I am by no means the authority of grief, but I am the authority of my grief.  So when I have a bad day I know that it’s OK and I also know that I am on no timeline as to when I can no longer grieve for Ethin.  The truth is I will always grieve for Ethin, but my grief has and will continue to change.  Losing my son has changed every part of me and everyone knows that I am different now.  I have come to appreciate this life so much more and have truly taken time to be thankful to God for every blessing in my life.  I have no doubt that the only reason I am able to write this now is that God brought me to it and he has brought me so far from where I was.

Losing a child has been the hardest thing I have ever gone through.  I always wonder what he would look like and what he would be like.  I am very blessed with my other children and as the three of them and I have learned how to go on after such a loss it has brought us closer to each other and to God.  My children and I have faith and we know where Ethin is and even though he is not physically with us we are assured every day that one day we will all be together in Heaven forever.
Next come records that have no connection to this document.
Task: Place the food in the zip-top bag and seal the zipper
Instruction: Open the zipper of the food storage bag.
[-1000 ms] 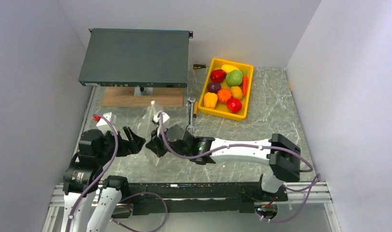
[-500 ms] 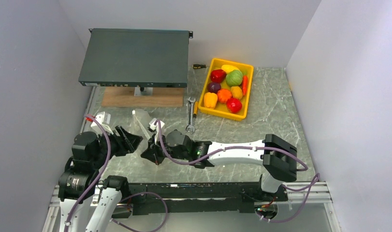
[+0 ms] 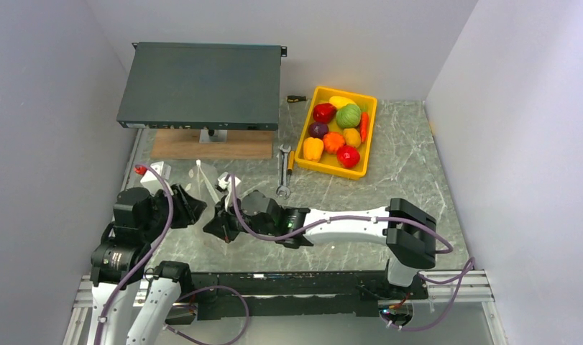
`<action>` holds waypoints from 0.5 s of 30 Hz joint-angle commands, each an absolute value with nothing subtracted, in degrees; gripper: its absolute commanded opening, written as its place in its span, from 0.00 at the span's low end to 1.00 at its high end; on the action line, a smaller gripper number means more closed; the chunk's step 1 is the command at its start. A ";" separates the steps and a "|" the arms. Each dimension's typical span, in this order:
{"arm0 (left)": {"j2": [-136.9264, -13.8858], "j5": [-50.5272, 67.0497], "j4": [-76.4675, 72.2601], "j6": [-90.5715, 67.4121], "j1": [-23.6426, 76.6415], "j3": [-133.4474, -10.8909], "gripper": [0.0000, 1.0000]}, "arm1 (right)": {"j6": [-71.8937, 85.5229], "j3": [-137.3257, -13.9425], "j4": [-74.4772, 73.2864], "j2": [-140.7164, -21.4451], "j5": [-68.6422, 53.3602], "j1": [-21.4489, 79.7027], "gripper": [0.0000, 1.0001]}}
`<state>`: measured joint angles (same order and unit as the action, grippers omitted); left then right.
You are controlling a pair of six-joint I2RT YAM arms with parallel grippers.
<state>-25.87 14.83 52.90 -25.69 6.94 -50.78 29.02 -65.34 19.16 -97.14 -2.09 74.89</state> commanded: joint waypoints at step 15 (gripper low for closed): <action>-24.52 8.22 50.53 -23.20 6.68 -46.44 0.00 | 30.48 -75.58 9.94 -99.81 5.24 76.05 0.28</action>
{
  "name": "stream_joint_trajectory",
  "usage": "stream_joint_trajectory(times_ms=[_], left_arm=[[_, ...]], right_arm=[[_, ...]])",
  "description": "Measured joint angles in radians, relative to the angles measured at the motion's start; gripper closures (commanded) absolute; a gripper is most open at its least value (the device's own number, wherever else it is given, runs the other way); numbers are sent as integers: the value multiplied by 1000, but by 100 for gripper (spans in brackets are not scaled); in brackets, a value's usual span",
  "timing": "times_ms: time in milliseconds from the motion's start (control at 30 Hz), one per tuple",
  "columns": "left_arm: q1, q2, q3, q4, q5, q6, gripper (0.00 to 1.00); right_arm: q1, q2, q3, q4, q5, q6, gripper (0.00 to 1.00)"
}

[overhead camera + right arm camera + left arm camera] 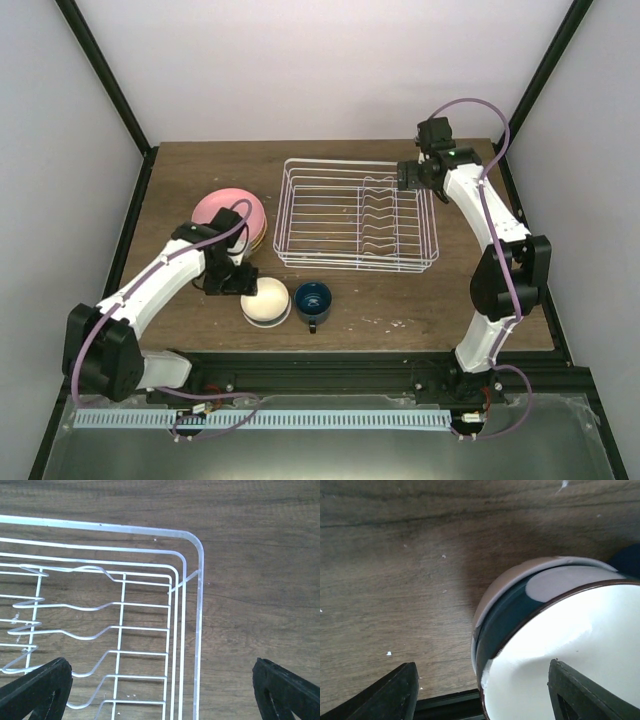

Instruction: Load the mixed dishes into the dish rack

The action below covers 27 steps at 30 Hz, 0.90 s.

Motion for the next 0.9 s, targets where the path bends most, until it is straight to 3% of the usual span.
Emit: stream_joint_trajectory(times_ms=[67,367,900], left_arm=[[-1,13,-20,8,2,0,30],[-2,25,-47,39,9,7,58],[-3,66,-60,71,24,8,67]], right_arm=[[0,-3,-8,-2,5,0,0],[0,-5,-11,-1,6,0,0],[0,-10,-45,1,8,1,0]])
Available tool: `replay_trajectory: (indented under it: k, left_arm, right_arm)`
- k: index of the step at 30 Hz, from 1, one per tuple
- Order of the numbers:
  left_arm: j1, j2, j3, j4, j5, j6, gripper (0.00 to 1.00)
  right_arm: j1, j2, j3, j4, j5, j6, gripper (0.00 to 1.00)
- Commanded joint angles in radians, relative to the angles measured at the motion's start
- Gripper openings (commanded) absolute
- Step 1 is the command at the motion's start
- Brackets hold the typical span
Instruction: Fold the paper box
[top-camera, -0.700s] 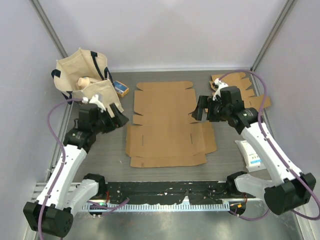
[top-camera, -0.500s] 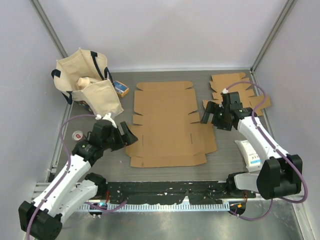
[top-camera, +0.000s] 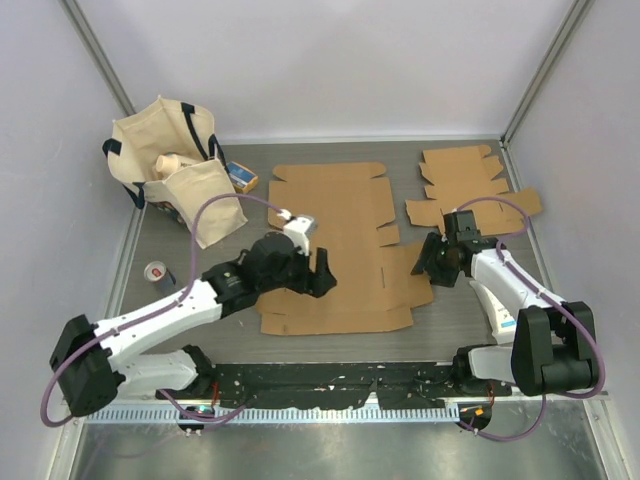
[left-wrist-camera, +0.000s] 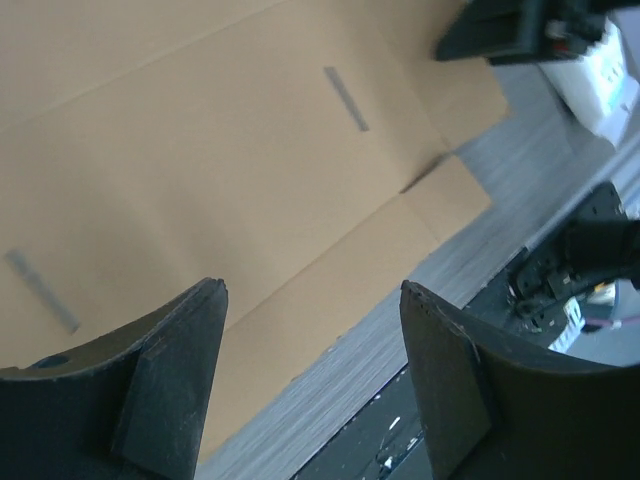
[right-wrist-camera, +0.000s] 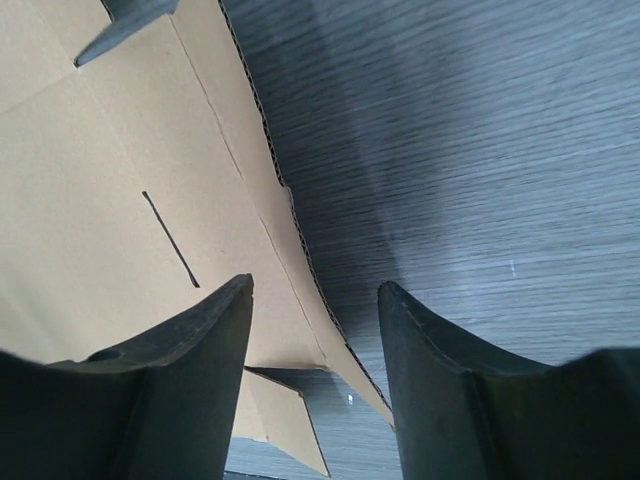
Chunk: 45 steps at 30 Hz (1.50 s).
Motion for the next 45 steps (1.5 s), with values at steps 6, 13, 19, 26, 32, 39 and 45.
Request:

I originally wrote this for Faces of Hope as a way to help other parents who lost their children, but when Stef let me know about her Every Heart Has a Story blog event I thought I would use it for this.  Our story has been a roller coaster and though it did not end the way I wanted it to; it truly is a story from my heart about my son who truly still amazes me to this day.  His heart led me to so many other amazing hearts and friends and family.  I wish that my story did not have an ending and in the physical sense it does, but in every other sense it does not.  Ethin's Heart Still Beats and this is evident in my every day life.  Please know that I was skeptical about posting our story, but I was urged to and so here it is......In it's entirity I suppose I could share the information that I am now the heart patient in this family so even my heart has a story that is unraveling before my eyes......

Jessica mommy to:
Ethin RaiLuc
Birthdate: January 9, 2009
Angel Date: June 27, 2009
Newaygo, Michigan
http://ethinsheartbeats.blogspot.com/
chdhlhs09@yahoo.com

3 comments:

Stefenie said...

Jess,
I am so glad that you shared Ethin's story. Obviously you and I go way back to not long after Ethin's journey began but reading this story through your words....wow...I cried. I cried so hard in fact that I couldn't read the computer screen anymore. They were sad tears but also good tears at how far YOU have come since the day that Ethin went to be with Jesus. I have heard your tears and felt your pain. I am so glad that you made it through this first year without him and are finding ways to live once again.
I am so proud of you....I know I tell you that often ...but really I am. You have done so many amazing things because of Ethin.
He definitely touched my heart and still to this day anytime I see a frog I think of him. There has been an abundance of them this year and it is just a sweet reminder that his beautiful little spirit will touch so many for a very long time.
Thanks for joining my blog event Jess.

Melonie S said...

Jessica,

Thank you so much for sharing Ethin's story. I followed the carepage for well over a year now and Ethin's story still moved me and so did your strength.

Heart Hugs,

Melonie

Kathy said...

Just cried myself into oblivion. You have been through a true nightmore. I'm so proud and amazed at how you are turning your experience around to help other children and families. It gives great purpose to Ethin's life. You are in my prayers, love!